El mercado bursátil de Estados Unidos registró jornada de fuertes oscilaciones y terminó con ganancias. En la imagen, la Bolsa de Nueva York
El mercado bursátil de Estados Unidos registró jornada de fuertes oscilaciones y terminó con ganancias. En la imagen, la Bolsa de Nueva York

NUEVA YORK.— El mercado bursátil de Estados Unidos registró este lunes una jornada de fuertes oscilaciones y terminó con ganancias, después de recuperarse de pérdidas iniciales impulsadas por expectativas de que el conflicto entre Estados Unidos e Irán podría no prolongarse. Las declaraciones del presidente estadounidense, Donald Trump, y la caída posterior en los precios del petróleo contribuyeron a estabilizar el ánimo de los inversionistas hacia el cierre de las operaciones.

El índice S&P 500 llegó a retroceder hasta 1,5% durante la sesión, pero finalizó con un avance de 0.8%, equivalente a 55.97 puntos, para ubicarse en 6,795.99 unidades. El promedio industrial Dow Jones también revirtió pérdidas cercanas a 900 puntos y cerró con una ganancia de 239.25 unidades, o 0.5%, en 47,740.80 puntos. El Nasdaq compuesto subió 1.4%, al sumar 308.27 unidades y terminar en 22.695,95 puntos.

La recuperación de los mercados se concentró en la última hora de operaciones, luego de que Trump declaró a CBS News que considera que “la guerra está muy completa”, comentario que redujo temporalmente la preocupación sobre una posible escalada prolongada del conflicto en Oriente Medio.

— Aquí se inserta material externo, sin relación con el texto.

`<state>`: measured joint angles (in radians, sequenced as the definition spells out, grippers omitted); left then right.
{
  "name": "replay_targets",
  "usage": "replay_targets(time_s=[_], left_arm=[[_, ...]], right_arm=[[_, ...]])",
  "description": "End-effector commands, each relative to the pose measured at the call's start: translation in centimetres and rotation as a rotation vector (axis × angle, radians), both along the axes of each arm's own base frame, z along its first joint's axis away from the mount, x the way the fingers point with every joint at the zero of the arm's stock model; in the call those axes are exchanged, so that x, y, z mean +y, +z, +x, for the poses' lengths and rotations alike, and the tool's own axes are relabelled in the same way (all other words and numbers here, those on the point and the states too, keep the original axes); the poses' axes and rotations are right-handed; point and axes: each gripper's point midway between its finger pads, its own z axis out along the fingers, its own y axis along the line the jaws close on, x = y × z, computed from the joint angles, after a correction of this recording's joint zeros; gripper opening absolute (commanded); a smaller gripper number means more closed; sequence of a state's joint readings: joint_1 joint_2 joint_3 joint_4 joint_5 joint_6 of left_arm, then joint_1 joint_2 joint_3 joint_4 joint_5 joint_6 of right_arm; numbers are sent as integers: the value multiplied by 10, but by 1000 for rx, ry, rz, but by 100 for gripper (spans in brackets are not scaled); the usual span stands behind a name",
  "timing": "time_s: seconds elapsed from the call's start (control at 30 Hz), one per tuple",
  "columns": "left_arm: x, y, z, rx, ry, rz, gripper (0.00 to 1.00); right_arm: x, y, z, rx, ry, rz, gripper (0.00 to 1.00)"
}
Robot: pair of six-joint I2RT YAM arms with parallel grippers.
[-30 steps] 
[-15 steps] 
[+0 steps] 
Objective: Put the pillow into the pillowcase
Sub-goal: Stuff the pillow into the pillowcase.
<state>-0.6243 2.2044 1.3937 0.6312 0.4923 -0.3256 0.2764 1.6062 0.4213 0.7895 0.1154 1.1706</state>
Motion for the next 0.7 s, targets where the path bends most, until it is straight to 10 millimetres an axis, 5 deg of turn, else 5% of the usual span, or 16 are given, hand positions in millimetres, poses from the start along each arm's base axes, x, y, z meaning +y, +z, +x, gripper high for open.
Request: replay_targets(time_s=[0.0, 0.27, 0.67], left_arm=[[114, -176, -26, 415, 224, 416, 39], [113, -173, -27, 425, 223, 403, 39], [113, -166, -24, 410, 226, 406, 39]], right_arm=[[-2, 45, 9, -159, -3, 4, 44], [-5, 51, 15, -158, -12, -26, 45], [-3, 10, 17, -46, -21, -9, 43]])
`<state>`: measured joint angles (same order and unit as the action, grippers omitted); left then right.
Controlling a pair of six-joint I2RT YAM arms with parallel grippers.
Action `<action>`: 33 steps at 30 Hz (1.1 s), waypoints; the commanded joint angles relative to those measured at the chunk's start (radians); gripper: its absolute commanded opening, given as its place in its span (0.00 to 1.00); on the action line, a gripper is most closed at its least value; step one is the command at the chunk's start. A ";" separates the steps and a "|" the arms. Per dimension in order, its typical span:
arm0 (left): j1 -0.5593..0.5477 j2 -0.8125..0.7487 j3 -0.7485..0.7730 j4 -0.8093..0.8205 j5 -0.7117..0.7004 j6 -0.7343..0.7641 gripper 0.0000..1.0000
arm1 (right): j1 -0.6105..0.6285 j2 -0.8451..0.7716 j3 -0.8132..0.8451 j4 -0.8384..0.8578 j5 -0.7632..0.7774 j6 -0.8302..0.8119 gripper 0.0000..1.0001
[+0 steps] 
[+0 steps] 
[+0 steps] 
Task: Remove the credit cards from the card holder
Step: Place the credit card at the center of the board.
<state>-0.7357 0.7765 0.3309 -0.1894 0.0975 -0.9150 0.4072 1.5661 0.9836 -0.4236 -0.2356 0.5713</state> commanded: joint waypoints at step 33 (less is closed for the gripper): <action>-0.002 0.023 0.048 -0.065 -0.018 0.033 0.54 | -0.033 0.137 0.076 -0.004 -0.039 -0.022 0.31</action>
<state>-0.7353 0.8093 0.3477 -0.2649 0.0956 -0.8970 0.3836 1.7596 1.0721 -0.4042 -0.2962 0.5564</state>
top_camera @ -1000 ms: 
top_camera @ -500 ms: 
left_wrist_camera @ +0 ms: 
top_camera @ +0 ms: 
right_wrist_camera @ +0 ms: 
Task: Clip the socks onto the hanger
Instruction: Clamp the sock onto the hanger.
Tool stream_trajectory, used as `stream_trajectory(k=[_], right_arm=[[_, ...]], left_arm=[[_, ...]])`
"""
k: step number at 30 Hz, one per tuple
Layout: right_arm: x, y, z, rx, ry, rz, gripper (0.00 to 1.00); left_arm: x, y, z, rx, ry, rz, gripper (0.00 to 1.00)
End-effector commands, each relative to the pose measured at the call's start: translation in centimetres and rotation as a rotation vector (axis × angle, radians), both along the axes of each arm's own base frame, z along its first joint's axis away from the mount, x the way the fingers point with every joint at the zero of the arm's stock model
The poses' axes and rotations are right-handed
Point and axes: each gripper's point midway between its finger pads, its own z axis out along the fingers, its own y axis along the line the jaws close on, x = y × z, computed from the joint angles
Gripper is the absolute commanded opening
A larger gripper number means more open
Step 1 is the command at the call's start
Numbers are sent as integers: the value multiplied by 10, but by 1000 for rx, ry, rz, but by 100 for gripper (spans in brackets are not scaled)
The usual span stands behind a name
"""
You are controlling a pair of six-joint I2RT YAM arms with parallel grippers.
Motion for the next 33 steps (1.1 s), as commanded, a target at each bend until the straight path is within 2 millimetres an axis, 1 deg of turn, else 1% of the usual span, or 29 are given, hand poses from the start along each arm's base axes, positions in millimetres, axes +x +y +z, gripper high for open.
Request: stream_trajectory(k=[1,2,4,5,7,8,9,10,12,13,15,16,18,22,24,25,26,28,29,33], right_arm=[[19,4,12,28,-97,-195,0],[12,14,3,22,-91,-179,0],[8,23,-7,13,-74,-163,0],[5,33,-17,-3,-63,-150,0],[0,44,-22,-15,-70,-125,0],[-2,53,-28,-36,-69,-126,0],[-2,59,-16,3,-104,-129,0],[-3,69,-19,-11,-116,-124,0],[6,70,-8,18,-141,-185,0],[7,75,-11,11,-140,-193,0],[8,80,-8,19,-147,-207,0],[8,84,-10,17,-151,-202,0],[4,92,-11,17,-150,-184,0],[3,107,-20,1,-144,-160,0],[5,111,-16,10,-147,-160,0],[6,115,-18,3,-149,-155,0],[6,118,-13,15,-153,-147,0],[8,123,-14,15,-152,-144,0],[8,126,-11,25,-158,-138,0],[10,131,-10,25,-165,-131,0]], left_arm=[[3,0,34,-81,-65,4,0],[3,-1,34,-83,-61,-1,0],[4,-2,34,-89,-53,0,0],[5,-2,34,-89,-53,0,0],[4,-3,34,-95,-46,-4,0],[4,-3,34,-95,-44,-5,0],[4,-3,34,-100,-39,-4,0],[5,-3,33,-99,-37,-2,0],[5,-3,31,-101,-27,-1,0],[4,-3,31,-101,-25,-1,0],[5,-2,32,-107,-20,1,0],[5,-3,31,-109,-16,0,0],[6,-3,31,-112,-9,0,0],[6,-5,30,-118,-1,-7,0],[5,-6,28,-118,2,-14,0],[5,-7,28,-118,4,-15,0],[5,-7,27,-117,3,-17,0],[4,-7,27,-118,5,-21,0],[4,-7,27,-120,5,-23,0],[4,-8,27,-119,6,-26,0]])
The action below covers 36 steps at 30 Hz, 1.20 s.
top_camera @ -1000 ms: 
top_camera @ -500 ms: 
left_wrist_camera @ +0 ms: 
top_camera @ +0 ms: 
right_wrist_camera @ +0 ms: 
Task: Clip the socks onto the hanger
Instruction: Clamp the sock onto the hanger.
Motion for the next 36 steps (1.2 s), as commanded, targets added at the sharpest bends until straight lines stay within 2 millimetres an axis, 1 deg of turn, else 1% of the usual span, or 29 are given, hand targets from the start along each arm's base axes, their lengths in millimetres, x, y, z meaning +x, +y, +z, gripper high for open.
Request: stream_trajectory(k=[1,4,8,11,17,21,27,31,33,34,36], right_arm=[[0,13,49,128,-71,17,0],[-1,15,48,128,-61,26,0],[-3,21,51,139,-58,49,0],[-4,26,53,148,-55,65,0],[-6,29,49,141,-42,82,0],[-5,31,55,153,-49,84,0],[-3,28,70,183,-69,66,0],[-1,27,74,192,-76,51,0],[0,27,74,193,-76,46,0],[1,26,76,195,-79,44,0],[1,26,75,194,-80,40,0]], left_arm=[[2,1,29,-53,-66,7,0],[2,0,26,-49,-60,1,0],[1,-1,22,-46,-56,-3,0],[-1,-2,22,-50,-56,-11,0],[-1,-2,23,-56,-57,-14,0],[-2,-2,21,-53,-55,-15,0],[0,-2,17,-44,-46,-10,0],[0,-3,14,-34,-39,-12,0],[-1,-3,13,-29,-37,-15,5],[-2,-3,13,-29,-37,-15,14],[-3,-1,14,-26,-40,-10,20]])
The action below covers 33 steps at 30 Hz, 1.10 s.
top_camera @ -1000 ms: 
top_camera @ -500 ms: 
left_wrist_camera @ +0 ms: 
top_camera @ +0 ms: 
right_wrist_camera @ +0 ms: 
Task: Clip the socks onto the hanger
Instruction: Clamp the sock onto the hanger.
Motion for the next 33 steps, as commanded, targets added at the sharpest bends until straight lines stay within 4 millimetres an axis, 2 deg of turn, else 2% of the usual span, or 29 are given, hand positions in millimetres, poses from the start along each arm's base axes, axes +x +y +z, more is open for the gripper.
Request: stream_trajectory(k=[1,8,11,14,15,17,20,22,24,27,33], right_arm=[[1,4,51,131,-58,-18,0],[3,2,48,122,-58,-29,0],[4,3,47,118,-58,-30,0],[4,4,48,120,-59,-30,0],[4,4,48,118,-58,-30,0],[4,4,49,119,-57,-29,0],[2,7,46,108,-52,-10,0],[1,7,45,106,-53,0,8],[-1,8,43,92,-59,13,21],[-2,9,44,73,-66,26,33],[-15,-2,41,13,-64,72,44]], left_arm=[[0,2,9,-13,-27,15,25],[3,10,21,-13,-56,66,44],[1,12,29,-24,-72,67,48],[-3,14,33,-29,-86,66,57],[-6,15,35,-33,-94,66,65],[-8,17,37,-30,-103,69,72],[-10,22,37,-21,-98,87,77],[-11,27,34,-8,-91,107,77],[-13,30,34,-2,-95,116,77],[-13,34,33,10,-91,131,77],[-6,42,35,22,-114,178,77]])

Durante la mañana, los mercados reaccionaron a la volatilidad del petróleo. El crudo Brent, referencia internacional, alcanzó brevemente los 119.50 dólares por barril, su nivel más alto desde 2022, antes de retroceder hasta cerrar en 98.96 dólares. Posteriormente continuó descendiendo por debajo de los 90 dólares. El petróleo estadounidense de referencia también llegó a 119.48 dólares por barril antes de cerrar en 94.77 dólares.

Incertidumbre reflejada

Las variaciones reflejan la incertidumbre sobre el impacto que la guerra podría tener en el suministro energético global, particularmente en el estrecho de Ormuz, paso estratégico frente a las costas de Irán por donde circula aproximadamente una quinta parte del petróleo mundial.

Irán ha advertido que podría atacar embarcaciones en esa vía marítima.

Analistas han señalado que un cierre prolongado del estrecho podría elevar el precio del crudo hasta los 150 dólares por barril. Estrategas de Macquarie Research advirtieron que incluso unas semanas de interrupción tendrían repercusiones importantes en los mercados energéticos.

La volatilidad también responde a las preocupaciones sobre inflación y crecimiento económico. Un petróleo caro presionaría los presupuestos familiares y elevaría los costos para las empresas, lo que incrementa el riesgo de un escenario de “estanflación”, caracterizado por bajo crecimiento económico y alta inflación.

Sin embargo, algunos inversionistas consideran que las recientes caídas en las acciones pueden representar oportunidades de compra. Sameer Samana, director de acciones globales y activos reales en Wells Fargo Investment Institute, señaló que “la actual escasez de petróleo se revertirá en los próximos meses a medida que entre nueva oferta y el petróleo caiga significativamente”.

A pesar de la volatilidad reciente, el S&P 500 permanece a menos de 3% de su máximo histórico alcanzado en enero.